Huntington’s Fred Waller, a special effects man at Paramount Pictures’ Astoria studios back in the 1920s, first imagined water skis as a way to mount motion picture cameras behind speed boats.
In the end, riding the things proved to be too much fun to waste on cinematography. These were not, let’s be clear, like the skis we know today. The first models were eight-
feet long and made from the same straight-grain mahogany used in yachts. Each ski tip was attached to the boat by a rope, while a second set led back to a hand bridle. There were no rubber slippers for the feet.
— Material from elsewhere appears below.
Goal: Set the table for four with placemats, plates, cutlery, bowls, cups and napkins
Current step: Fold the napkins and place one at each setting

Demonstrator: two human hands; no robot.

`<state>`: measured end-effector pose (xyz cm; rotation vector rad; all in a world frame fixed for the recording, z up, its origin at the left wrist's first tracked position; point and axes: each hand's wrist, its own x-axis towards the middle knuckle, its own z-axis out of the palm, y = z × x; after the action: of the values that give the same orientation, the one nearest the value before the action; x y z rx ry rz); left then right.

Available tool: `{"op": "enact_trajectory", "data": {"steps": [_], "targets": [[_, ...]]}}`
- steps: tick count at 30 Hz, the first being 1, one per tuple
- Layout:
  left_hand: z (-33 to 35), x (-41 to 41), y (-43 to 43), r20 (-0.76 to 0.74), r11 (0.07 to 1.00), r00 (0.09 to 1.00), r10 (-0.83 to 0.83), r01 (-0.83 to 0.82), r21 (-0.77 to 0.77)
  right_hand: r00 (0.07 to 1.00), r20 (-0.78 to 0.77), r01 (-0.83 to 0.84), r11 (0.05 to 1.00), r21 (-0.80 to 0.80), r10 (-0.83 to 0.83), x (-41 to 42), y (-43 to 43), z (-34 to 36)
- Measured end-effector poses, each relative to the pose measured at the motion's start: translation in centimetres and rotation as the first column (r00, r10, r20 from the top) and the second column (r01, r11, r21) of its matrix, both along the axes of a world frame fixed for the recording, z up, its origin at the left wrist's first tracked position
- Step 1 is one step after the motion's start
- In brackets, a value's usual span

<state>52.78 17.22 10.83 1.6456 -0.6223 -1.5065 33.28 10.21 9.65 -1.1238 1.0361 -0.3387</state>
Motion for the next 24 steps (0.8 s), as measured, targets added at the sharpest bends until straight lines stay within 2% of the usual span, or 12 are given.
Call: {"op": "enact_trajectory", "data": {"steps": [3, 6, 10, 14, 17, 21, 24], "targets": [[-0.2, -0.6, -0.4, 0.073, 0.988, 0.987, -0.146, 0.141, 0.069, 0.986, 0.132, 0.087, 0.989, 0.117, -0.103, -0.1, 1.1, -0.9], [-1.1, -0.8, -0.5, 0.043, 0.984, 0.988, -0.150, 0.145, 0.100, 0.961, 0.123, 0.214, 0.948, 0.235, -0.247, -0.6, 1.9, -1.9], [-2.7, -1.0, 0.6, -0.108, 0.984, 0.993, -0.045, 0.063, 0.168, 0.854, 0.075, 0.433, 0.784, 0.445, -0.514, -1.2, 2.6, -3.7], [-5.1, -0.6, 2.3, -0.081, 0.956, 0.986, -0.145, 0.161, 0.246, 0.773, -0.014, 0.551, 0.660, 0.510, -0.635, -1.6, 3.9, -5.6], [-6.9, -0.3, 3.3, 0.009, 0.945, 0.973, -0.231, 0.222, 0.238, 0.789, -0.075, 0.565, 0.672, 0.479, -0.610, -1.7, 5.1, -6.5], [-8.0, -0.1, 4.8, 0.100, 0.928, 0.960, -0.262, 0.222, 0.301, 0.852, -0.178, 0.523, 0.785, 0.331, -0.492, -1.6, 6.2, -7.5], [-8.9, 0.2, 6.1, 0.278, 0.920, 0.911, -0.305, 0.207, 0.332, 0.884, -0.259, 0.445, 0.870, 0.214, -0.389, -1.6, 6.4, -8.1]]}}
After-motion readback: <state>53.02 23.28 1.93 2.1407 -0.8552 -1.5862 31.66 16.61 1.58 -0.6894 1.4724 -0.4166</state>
Waller patented his idea in 1925 and “Akwa-Skeeing,” as he called it, became all the rage at Abercrombie & Fitch and Marshall Field. Additional sales were to the U.S. military
and various shipping companies. Screen icon Clara Bow was the company
spokeswoman, urging boaters everywhere to experience the thrill of “flashing over the
foam, gliding on the wave tops.”
The skis were one of 16 patents awarded Weller before his death in 1954, including
designs for the first automatic photographic printer and timer, a military gunnery
trainer used in World War II and, in the early 1950s, the ultrawide-screen movie system
“My father wanted me to go to college, but I wouldn’t go,” Waller told True Magazine in
1953. “I found out that I needed two modern languages and two dead ones to become a mechanical engineer and so I said to hell with it.
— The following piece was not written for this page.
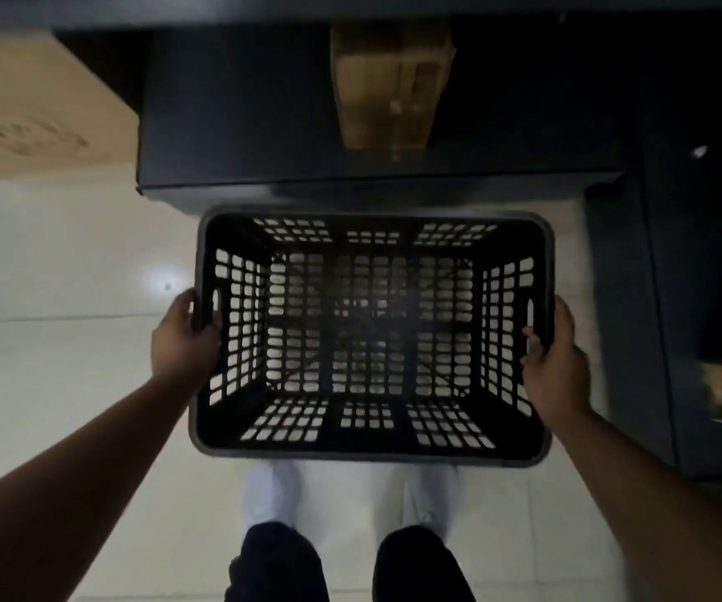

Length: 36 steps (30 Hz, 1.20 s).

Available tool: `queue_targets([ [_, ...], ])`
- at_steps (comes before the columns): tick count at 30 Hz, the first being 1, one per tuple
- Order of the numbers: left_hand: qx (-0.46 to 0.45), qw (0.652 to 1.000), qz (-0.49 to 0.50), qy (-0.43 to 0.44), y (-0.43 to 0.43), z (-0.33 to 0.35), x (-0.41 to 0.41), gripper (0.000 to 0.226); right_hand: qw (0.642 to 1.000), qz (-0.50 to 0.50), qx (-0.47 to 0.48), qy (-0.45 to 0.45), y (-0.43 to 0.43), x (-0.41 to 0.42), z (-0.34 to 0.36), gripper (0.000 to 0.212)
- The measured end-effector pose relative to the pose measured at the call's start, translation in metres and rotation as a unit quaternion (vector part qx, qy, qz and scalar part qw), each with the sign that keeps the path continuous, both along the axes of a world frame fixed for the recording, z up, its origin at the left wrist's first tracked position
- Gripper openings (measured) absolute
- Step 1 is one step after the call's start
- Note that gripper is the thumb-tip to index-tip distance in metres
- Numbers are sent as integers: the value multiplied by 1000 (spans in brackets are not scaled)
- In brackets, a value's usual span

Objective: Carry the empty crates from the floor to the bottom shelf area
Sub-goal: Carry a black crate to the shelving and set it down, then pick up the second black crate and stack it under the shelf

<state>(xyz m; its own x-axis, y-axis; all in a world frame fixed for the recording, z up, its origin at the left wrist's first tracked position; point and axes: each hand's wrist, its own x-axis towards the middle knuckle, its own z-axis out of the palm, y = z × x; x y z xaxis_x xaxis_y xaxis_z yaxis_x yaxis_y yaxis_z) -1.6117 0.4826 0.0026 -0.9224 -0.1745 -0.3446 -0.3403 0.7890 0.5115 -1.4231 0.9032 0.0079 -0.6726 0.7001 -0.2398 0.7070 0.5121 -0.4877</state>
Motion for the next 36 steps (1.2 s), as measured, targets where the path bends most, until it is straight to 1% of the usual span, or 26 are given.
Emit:
queue_targets([
  [5, 7, 1000, 5, -3, -2, -46, 2, 38, 1000, 22, -2, -10, 5, -9, -37, 56],
  [10, 7, 1000, 2, -12, 6, -58, -9, 36, 1000, 22, -19, -11, 6, -15, -50, 60],
  [12, -4, 999, -24, -24, 5, -54, -9, 47, 999, 40, -20, -15, 5, -18, -45, 64],
  [15, -13, 997, -56, -49, 0, -34, 0, 75, 996, 85, 12, -33, 1, -18, -26, 65],
  [16, -24, 996, -74, -48, -1, -22, 5, 81, 994, 97, 19, -38, -2, -17, -16, 64],
  [19, -60, 988, -138, -23, -6, 21, 18, 87, 993, 116, 21, -32, -11, -17, 28, 59],
  [22, -66, 980, -185, 3, -4, 77, 21, 86, 992, 127, 4, -7, -18, -15, 83, 58],
  [26, -36, 976, -210, 41, 16, 170, 11, 81, 993, 102, -43, 31, -30, -10, 174, 54],
  [30, 13, 962, -261, 83, 56, 275, -10, 77, 994, 78, -31, 71, -33, -6, 284, 52],
  [32, 35, 948, -302, 96, 77, 331, -19, 75, 993, 62, -13, 97, -33, -1, 343, 54],
  [36, 76, 896, -423, 110, 109, 444, -23, 76, 991, 28, 17, 128, -42, 26, 462, 62],
])
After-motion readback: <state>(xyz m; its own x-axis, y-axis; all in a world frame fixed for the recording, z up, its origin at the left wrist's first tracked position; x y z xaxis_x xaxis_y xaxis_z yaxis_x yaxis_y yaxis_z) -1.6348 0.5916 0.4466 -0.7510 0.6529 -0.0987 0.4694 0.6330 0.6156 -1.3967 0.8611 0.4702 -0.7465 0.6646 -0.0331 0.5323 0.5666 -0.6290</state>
“I wanted the meat. I wanted to know why things work. The basic physics and mechanics of it, and no frills.”
The real inventor of water skis? Probably a young Minnesota man, Ralph W. Samuelson, who rode wooden planks to wow the crowds at Lake Pepin several years before Waller’s patent. His specialty: leaps of 60 feet or more from lard-greased ramps.
There would be no jumping the shark without him.